Records from a data collection:
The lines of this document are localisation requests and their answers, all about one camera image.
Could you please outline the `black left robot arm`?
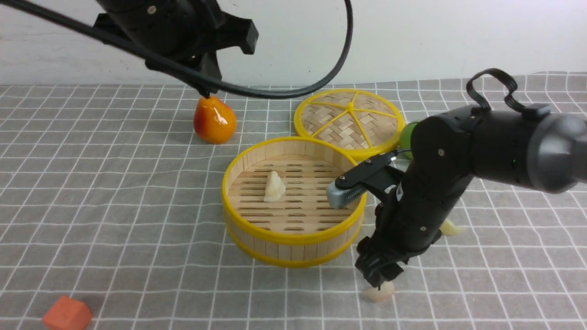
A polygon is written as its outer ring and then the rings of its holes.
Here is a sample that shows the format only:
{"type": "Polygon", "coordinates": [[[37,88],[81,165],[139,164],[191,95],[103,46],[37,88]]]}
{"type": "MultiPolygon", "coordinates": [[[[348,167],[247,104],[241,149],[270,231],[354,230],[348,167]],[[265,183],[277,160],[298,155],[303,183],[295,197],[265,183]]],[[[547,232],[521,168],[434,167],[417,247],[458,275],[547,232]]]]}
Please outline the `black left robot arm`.
{"type": "Polygon", "coordinates": [[[252,55],[259,33],[251,19],[224,12],[216,0],[101,0],[94,28],[128,40],[204,77],[222,79],[217,51],[252,55]]]}

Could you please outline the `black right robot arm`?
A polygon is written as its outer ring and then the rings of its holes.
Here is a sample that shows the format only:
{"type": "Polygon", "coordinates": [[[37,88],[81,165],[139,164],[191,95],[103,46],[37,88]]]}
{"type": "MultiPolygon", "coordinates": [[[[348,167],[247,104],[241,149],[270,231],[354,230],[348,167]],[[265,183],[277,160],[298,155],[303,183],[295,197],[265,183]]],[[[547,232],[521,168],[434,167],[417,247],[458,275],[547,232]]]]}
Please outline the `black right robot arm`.
{"type": "Polygon", "coordinates": [[[586,121],[515,111],[472,115],[468,107],[420,121],[405,172],[376,156],[357,166],[381,200],[376,227],[358,244],[355,267],[373,287],[402,273],[400,262],[428,250],[473,178],[559,194],[586,182],[586,121]]]}

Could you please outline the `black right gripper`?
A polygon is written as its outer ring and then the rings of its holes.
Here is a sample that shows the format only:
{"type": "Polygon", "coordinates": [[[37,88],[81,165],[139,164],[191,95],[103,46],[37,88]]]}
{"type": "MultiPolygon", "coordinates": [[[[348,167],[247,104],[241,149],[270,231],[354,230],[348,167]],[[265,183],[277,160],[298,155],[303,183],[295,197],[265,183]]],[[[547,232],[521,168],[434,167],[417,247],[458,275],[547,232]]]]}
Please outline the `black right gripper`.
{"type": "Polygon", "coordinates": [[[421,255],[428,248],[436,243],[436,236],[426,247],[419,250],[409,250],[399,244],[399,239],[384,230],[388,218],[384,217],[383,203],[376,205],[374,215],[376,216],[376,228],[371,236],[365,236],[358,242],[356,251],[358,257],[354,267],[359,270],[364,280],[376,290],[384,284],[396,279],[404,269],[398,262],[408,264],[409,259],[421,255]]]}

- What is expected -
Lines with "Could": find them in the data and copy each one.

- The answer -
Could you please outline the `black left robot arm`?
Could you please outline the `black right robot arm`?
Could you please outline the `black right gripper`?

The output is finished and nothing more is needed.